━━ Material for this task ━━

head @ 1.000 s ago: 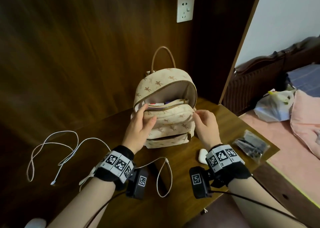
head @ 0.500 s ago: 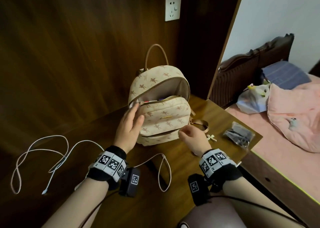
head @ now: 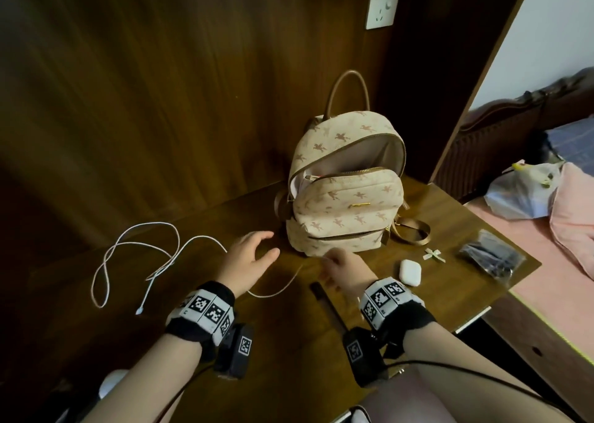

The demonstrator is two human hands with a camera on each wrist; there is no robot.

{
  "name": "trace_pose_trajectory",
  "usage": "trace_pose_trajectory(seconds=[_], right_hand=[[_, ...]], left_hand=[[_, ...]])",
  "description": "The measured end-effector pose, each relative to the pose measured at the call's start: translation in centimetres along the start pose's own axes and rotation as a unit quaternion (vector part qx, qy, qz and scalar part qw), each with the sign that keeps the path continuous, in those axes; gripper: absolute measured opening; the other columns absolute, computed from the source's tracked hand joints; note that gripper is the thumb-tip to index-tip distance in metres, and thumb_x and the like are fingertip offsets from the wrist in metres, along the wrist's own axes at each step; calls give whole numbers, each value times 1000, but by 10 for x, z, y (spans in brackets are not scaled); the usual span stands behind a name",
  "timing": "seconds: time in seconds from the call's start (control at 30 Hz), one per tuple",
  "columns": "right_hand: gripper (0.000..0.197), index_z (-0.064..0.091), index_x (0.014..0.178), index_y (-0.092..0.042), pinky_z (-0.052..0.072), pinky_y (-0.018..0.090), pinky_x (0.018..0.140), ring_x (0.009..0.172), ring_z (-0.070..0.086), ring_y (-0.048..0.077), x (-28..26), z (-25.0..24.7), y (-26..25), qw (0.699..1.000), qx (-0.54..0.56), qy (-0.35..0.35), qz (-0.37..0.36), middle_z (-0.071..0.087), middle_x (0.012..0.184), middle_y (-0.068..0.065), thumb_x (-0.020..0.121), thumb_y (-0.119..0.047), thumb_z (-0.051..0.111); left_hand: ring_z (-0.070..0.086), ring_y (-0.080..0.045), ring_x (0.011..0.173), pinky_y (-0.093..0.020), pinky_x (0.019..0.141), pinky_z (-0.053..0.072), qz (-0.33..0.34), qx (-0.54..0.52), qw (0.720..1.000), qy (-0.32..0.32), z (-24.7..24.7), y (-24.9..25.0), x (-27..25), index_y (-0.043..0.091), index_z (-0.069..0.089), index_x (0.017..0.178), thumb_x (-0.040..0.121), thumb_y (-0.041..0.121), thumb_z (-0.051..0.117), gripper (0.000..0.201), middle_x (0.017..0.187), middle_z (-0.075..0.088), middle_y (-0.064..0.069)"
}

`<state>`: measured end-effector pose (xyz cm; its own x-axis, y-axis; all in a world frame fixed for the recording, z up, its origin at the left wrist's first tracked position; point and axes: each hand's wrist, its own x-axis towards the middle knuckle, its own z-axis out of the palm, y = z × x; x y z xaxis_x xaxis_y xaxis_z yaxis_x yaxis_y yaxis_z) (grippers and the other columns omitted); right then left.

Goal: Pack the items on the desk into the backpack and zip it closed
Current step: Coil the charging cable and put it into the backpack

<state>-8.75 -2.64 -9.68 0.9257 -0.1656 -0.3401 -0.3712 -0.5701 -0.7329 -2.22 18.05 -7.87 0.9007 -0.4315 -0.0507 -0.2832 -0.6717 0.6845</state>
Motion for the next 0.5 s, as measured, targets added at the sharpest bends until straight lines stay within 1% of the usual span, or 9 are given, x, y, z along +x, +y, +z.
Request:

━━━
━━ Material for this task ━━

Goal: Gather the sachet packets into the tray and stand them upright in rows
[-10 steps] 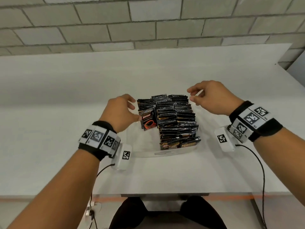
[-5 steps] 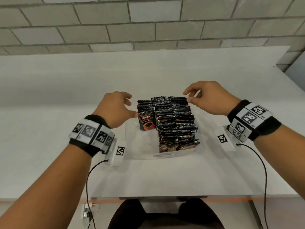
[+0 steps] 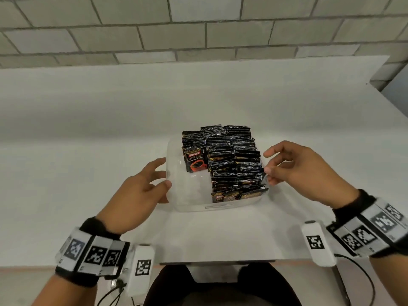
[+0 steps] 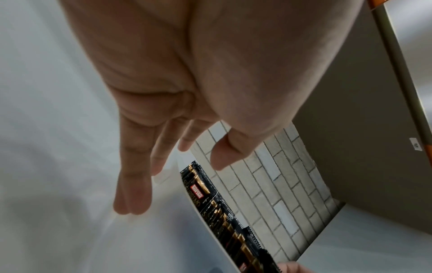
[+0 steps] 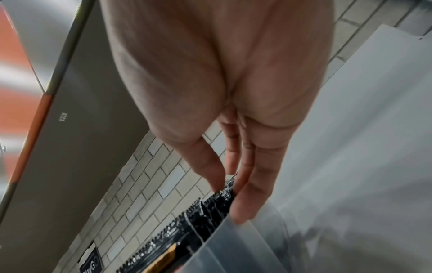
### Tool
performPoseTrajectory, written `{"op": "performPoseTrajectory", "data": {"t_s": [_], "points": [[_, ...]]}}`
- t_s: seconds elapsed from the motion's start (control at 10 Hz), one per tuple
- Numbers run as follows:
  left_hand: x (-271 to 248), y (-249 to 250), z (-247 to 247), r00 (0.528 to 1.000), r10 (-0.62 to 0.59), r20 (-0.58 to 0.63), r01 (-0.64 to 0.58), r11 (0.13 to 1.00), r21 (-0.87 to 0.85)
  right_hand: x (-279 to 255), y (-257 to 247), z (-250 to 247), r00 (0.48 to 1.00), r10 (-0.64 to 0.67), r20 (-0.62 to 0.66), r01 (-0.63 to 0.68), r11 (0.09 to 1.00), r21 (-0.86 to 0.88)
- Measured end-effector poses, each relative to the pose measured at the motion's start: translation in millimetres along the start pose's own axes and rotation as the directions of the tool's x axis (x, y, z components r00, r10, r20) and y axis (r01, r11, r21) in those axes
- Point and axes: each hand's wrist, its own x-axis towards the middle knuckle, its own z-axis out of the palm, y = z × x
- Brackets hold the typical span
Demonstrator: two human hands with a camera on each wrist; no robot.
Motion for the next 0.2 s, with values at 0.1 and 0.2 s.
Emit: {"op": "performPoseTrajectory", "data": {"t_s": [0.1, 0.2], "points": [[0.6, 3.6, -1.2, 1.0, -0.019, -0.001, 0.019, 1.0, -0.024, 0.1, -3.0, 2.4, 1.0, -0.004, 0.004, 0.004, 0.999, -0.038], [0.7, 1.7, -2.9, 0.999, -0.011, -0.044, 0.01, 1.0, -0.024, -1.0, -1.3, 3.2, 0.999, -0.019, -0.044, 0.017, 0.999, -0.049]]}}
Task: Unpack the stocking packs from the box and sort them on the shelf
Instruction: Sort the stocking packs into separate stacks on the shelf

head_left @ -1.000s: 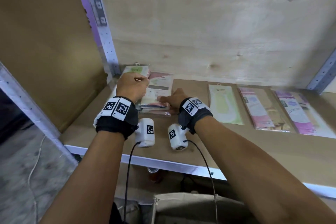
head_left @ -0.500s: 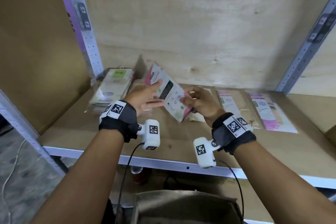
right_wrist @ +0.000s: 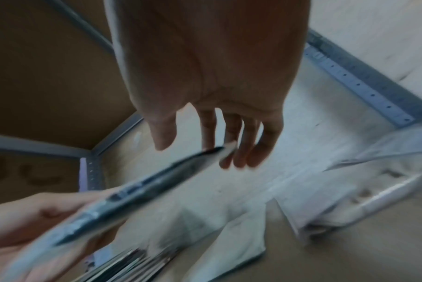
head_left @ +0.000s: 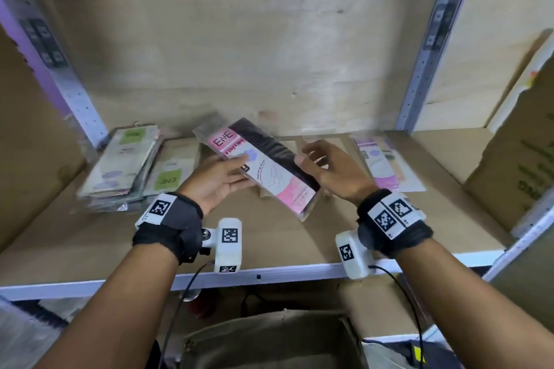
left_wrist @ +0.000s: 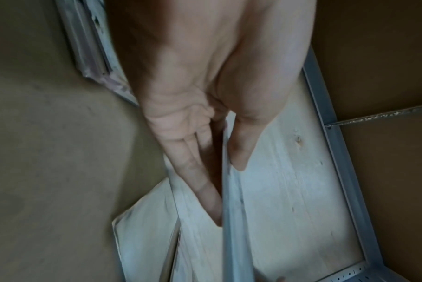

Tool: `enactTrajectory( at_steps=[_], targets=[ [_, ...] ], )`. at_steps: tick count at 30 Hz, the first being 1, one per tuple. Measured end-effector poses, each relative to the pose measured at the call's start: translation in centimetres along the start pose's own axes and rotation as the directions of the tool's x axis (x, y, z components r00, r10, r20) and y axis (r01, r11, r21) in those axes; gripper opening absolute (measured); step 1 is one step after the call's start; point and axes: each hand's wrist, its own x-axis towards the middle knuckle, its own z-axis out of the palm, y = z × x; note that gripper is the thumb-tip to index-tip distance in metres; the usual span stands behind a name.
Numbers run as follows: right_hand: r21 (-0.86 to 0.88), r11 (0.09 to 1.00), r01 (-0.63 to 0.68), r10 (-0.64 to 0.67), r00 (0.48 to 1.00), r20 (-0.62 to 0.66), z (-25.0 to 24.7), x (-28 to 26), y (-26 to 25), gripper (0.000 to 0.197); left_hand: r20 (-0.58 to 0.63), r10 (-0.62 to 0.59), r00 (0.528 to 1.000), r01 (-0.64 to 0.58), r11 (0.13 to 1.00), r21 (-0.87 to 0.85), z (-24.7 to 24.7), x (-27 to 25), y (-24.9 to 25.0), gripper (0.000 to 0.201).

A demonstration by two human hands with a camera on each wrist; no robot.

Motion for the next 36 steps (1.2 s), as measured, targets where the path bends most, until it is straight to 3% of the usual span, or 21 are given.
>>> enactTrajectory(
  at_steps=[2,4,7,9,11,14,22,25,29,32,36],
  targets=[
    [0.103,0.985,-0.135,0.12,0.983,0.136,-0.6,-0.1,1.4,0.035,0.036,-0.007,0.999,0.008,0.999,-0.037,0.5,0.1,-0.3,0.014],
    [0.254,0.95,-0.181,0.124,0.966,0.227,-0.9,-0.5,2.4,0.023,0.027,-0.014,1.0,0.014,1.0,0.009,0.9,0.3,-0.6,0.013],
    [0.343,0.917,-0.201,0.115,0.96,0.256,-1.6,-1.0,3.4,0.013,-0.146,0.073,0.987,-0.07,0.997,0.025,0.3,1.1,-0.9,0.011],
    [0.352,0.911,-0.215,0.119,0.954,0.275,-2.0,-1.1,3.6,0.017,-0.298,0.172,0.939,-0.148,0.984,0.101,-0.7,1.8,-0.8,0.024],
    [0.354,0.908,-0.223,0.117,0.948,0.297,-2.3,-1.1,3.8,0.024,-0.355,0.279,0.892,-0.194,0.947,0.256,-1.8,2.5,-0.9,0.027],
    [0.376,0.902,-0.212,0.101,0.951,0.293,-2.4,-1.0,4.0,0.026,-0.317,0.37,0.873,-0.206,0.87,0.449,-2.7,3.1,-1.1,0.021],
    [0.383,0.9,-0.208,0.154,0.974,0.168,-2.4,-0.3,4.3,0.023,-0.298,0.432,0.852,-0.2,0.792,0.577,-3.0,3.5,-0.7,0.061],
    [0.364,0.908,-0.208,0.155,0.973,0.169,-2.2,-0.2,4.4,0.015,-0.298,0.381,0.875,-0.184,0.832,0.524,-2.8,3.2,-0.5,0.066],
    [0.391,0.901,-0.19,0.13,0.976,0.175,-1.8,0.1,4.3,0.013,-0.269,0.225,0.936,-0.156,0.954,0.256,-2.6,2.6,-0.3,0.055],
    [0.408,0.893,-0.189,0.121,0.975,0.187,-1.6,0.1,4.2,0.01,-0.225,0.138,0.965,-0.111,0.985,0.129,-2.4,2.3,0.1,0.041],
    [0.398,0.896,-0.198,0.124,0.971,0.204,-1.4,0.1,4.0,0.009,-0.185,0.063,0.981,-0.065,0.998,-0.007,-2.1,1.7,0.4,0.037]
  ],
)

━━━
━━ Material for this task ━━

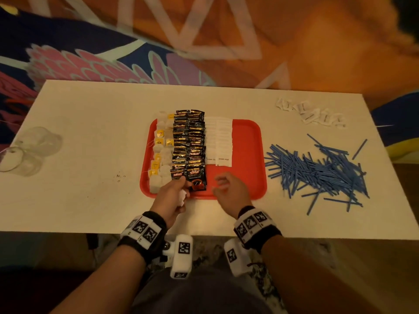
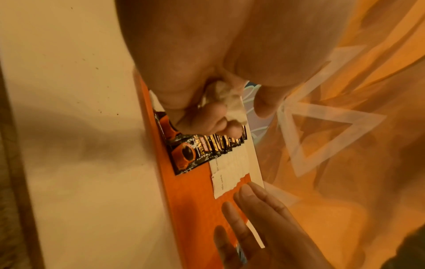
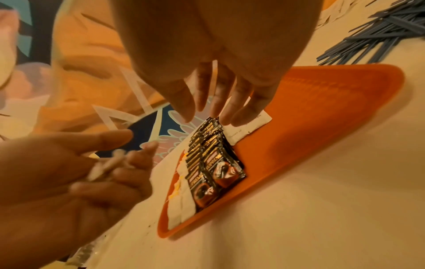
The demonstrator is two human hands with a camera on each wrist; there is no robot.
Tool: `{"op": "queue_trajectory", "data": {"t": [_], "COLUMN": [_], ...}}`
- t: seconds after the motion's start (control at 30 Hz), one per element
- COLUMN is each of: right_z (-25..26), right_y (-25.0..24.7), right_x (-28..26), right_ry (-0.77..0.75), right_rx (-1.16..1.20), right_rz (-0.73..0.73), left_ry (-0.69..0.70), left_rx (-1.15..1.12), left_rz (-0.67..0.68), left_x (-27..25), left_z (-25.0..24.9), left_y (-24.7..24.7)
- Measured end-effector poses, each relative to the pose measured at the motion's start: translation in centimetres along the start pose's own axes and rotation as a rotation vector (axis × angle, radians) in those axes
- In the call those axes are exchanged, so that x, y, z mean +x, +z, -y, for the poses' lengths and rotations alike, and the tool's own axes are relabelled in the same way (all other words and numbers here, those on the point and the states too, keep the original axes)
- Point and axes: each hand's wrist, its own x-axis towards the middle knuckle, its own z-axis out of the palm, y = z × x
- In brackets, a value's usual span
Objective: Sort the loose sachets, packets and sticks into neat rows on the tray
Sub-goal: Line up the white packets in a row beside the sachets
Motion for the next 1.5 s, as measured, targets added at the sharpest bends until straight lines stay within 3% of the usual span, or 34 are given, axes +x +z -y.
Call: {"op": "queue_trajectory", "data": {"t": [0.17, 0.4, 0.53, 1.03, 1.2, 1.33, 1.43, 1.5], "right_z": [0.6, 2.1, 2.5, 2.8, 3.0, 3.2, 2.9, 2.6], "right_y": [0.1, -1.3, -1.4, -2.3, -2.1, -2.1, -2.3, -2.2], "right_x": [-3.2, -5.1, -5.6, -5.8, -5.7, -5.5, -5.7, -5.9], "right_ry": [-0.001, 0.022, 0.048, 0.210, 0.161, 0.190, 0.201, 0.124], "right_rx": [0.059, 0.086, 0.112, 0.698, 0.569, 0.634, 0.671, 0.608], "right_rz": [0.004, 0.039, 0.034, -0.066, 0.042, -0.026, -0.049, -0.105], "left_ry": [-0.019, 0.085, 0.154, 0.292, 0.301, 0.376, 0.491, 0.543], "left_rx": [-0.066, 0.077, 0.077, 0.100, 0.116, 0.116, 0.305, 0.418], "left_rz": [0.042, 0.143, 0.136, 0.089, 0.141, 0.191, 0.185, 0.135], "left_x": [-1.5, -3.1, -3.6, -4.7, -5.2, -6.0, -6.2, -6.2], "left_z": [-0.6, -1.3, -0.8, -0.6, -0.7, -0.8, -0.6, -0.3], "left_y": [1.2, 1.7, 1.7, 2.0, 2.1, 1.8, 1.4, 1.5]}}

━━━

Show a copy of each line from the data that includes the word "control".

  "timing": "seconds: time in seconds from the call's start (control at 30 Hz), one per tuple",
- t_s: seconds elapsed from the motion's start (control at 10 Hz), one per tuple
- t: seconds after the motion's start (control at 30 Hz), one per element

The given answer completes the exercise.